### Problem:
In the listing below, print exactly the lines from the first through the one that contains "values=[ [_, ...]".

##############################

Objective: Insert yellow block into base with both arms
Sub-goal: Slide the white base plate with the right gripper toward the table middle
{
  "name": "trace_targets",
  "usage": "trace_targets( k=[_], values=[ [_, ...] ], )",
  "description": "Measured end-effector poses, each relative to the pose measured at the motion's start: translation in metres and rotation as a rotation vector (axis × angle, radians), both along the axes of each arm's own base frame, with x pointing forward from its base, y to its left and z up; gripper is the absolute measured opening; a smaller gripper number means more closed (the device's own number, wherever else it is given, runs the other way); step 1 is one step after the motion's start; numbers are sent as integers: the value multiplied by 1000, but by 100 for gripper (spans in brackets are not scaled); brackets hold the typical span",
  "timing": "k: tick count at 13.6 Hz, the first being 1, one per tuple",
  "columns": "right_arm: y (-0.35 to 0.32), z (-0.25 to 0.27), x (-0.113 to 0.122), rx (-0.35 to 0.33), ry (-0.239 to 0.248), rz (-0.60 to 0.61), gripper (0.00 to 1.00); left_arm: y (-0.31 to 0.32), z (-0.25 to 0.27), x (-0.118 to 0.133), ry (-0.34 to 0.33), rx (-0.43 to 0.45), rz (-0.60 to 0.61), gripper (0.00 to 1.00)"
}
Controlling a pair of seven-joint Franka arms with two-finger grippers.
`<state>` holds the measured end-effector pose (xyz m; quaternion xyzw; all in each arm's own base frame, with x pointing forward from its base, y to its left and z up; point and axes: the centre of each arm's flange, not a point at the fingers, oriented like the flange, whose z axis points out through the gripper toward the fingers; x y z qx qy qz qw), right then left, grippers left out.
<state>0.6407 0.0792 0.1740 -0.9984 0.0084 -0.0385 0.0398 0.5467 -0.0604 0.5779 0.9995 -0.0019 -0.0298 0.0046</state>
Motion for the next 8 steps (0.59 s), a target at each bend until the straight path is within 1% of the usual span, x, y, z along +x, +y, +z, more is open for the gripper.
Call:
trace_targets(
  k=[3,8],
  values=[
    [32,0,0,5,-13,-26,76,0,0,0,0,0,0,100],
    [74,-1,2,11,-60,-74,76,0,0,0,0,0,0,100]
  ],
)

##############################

### Answer to the problem:
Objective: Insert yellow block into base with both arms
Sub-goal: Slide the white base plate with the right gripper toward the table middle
{
  "name": "trace_targets",
  "usage": "trace_targets( k=[_], values=[ [_, ...] ], )",

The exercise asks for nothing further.